Anchor provides a series of input command options, that can be combined to achieve this for many tasks.

It also provides the anonymize predefined-task.

Subsetting inputs

Taking the initial n inputs in order

Use the -il command option to restrict the total number of inputs.

e.g. to form a montage of the initial 7 files (maximally).

anchor -il 7 -t montage

Taking a % of all inputs.

The -il command option also accepts a floating-point in the range (0.0 < floating_value < 1.0), indicating a percentage of the total number of inputs.

e.g. to convert the initial 20% of all inputs (maximally).

anchor -il 0.2 -t convert

A random subset

Use the -ir command option to take a random-sample, taking a similar argument as -il.
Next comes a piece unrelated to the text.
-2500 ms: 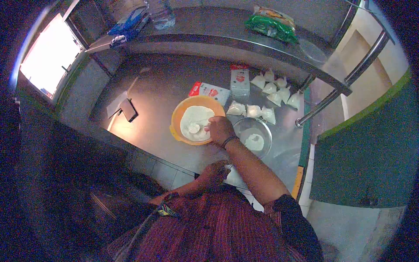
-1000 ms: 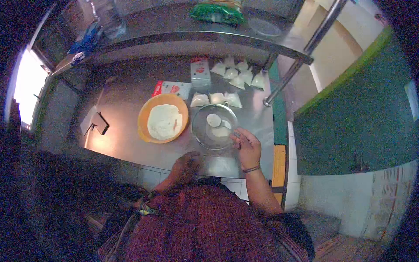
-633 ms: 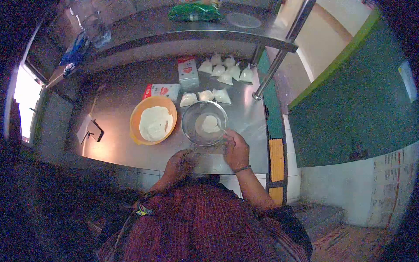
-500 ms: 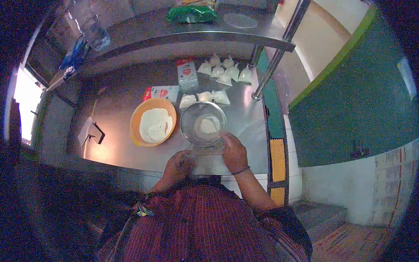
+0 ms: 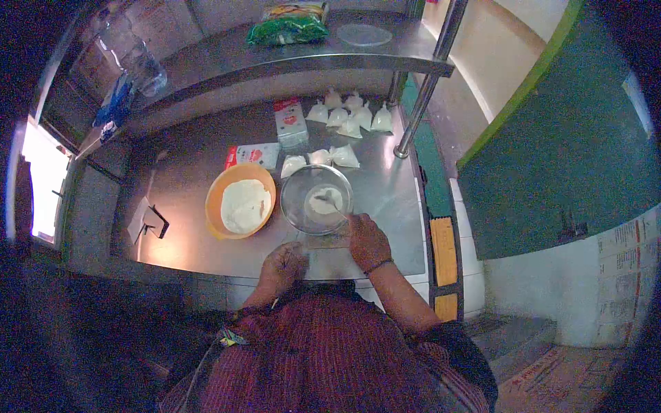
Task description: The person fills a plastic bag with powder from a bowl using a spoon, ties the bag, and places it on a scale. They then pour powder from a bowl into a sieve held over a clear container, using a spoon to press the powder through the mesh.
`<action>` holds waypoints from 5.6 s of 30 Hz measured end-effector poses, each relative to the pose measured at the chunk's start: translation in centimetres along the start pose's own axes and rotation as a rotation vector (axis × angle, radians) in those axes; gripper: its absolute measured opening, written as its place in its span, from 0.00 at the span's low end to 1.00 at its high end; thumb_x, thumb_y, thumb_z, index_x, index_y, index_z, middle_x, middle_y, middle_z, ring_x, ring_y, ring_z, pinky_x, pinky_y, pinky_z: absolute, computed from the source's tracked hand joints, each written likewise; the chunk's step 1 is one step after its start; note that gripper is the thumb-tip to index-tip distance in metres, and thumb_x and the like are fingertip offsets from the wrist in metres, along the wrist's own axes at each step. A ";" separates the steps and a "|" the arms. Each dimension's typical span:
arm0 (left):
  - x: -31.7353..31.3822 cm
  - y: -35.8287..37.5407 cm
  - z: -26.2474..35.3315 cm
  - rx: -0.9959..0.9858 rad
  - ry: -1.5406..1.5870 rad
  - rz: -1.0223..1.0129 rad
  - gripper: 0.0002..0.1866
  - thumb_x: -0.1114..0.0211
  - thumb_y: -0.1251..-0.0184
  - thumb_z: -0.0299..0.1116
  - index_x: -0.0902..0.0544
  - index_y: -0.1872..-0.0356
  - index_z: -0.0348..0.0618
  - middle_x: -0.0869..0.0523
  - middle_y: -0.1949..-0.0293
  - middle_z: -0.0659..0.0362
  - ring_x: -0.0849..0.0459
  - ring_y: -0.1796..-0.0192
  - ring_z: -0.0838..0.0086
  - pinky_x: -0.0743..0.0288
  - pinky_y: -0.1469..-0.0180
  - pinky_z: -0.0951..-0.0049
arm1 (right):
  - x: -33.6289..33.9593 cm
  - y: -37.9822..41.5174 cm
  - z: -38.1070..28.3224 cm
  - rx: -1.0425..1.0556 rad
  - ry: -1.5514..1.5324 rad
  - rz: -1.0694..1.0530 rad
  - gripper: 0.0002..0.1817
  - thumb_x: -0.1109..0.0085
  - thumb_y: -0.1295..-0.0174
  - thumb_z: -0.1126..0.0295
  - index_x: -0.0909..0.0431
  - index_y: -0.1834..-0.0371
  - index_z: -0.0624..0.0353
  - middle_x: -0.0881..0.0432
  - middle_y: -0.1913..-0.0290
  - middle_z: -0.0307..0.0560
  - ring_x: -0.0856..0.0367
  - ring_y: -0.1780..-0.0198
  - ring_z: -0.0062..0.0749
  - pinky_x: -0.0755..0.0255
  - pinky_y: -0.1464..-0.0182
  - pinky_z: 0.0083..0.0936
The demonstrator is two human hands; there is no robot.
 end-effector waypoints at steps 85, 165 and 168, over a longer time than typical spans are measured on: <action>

e.g. to copy a random subset:

anchor -ir 20 -t copy		# a random subset of 20 files (maximally)
anchor -ir 0.5 -t copy		# a random subset of 50% of the total number of inputs

Internally, -ir <arg> is equivalent to -il <arg> -is.

Anonymizing

Outputting as a numeric sequence

The easiest anonymizaton occurs by combining the -il and -is command input options (see above) with the -on command output options, which writes files as an incrementing numeric series.

anchor -ir 20 -on -t convert

The anonymize predefined task

Alternatively, the anonymize predefined-task is similar to the copy task, but will automatically anonymize the names.

anchor -t anonymize			# anonymize all the inputs
anchor -ir 0.3 -t anonymize		# anonymize 30% of the inputs